Defendant argues, second, that NY Penal Law §165.05(3) applies exclusively to situations in which the parties entered into a written agreement for the rental of a vehicle, and the defendant refused to return the vehicle to the rental agency following a demand. To support his proposition, defendant observes that most of the published decisions discussing this provision involve situations with written agreements with vehicle rental agencies. See People v. Tuozzo, 82 AD2d 813 (2nd Dep’t 1981); People v. Rice, 65 AD2d 132 (1st Dep’t 1978); People v. Johnson, 169 Misc 2d 746 (Queens Cty. 1996); People v. Carrington, 139 Misc 2d 122 (N.Y.C. 1988); People v. Keestanuk, 135 Misc 2d 456 (Dist. Ct. Nassau Cty. 1987). But see People v. Graham, 14 Misc 3d 18 (9th & 10th Jud. Dists. 2006)(Penal Law §165.05(3) applicable to automobile dealer test drive situation).
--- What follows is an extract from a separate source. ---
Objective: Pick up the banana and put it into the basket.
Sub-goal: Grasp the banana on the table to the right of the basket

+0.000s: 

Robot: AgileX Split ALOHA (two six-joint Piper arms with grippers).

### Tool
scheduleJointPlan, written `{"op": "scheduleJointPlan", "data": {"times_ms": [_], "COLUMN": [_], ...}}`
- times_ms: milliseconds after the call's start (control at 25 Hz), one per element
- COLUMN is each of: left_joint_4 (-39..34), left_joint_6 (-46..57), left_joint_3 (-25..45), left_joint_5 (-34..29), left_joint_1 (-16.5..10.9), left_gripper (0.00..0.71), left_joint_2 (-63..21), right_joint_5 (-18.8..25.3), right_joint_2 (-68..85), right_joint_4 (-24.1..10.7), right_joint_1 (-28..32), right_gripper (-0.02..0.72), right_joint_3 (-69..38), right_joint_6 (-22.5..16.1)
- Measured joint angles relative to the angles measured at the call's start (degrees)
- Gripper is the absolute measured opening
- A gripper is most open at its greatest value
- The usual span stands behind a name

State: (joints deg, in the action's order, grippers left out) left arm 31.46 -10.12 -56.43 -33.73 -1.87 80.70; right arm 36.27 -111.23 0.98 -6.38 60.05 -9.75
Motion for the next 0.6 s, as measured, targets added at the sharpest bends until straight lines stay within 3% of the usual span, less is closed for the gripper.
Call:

It is true that no published decision authorizes the application of NY Penal Law §165.05(3) where absent a written agreement, one person retains another person’s vehicle in a non-commercial situation. But it is equally true that no published decision analyzing NY Penal Law §165.05(3) holds or implies that the law does not apply to such situations. Indeed, the provision’s words themselves make it clear that the law’s scope is not limited in this manner.
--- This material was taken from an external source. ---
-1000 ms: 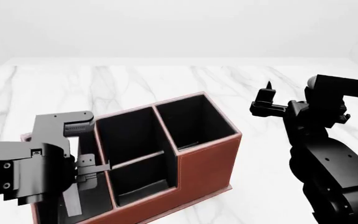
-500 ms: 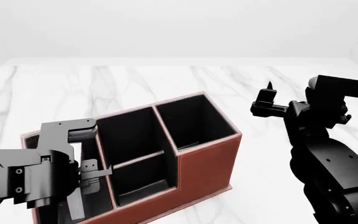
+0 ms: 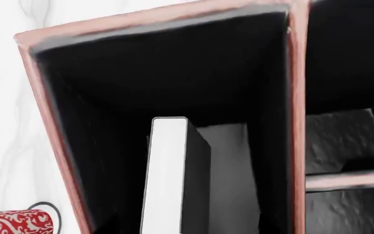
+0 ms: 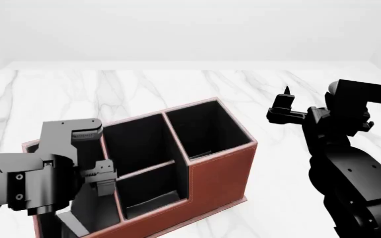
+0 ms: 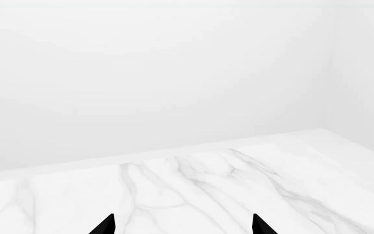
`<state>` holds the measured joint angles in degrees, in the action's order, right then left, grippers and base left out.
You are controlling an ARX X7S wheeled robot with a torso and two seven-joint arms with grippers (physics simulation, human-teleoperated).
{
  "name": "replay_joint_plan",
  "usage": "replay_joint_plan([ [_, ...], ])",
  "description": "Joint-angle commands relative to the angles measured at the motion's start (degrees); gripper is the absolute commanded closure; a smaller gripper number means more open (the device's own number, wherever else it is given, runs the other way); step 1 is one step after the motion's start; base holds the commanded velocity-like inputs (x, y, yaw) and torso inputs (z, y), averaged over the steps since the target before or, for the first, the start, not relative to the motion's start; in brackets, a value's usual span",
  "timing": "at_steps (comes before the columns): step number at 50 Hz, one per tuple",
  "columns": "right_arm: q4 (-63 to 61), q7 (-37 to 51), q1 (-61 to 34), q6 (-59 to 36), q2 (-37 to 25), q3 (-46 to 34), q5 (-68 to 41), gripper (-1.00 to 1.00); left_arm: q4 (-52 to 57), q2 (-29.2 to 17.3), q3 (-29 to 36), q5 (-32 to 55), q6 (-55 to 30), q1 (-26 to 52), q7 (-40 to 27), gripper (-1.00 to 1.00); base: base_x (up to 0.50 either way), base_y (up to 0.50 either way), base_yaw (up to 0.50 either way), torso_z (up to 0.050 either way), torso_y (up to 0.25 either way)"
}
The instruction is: Pick up the book and place it in the left compartment of the caddy.
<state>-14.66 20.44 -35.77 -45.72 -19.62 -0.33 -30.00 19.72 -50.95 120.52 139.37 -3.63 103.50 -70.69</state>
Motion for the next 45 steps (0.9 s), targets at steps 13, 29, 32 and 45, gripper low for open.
replay_joint_plan([
  [13,-0.1,0.4,-0.2,-0.1,-0.1,-0.3,-0.4,-1.0,6.8,-2.9,-4.6,2.0,-3.0,9.5,-3.8,-1.0,0.0,0.0,0.0,0.0,0.0],
  [29,-1.5,0.9,-0.4,-0.9,-0.3,-0.3,-1.2,-1.0,13.7,-6.9,-16.4,11.7,-6.7,26.8,-10.0,-1.0,0.0,0.0,0.0,0.0,0.0],
  [32,-1.8,1.1,-0.5,-1.1,-0.3,-0.3,-1.4,-1.0,13.9,-6.7,-16.4,10.6,-6.1,25.6,-9.4,-1.0,0.0,0.0,0.0,0.0,0.0],
  [45,-15.9,5.1,1.8,3.8,-0.4,-7.5,5.4,-1.0,16.6,-1.9,-13.2,-38.3,13.3,5.0,-3.2,-1.0,0.0,0.0,0.0,0.0,0.0],
])
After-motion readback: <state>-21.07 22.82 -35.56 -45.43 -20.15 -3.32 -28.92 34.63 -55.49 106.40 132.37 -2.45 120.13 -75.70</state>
The first paragraph of NY Penal Law §165.05(3), quoted above, refers to a person’s custody of a vehicle pursuant to an “agreement,” not a “written agreement.”
In defining “a gross deviation from the agreement” a necessary element of the crime , the second paragraph of NY Penal Law §165.05(3) refers to a person who has custody of a vehicle for a short period of time “pursuant to a written agreement.” But that paragraph expressly provides that this definition “shall . . . not be limited to” the described circumstances.
Any doubt as to whether NY Penal Law §165.05(3) applies where one person retains custody of another person’s vehicle in a non-commercial context is erased by the Practice Commentary to NY Penal Law §165.05. According to the Commentary:
Subdivision three is exemplified by a person who borrows a car in New York for an afternoon and drives it to Florida, keeping it there for six months.
Plainly, the Commentary’s illustration far more resembles the alleged circumstances in this case than those involving a person’s failure to return a vehicle rented from a rental agency. Thus, that defendant is alleged to have possessed complainant’s car pursuant to a verbal agreement, and not pursuant to a written rental agency agreement, does not vitiate the charge of Penal Law §165.05(3) in this action. See People v. Graham, 14 Misc 3d at 19 (provision is applicable to person who retained custody of automobile dealer’s car during a test drive).
For the reasons discussed above, defendant’s motion to dismiss the accusatory instrument charging him with Unauthorized Use of a Vehicle in the Third Degree under Penal Law §165.05(3) is denied.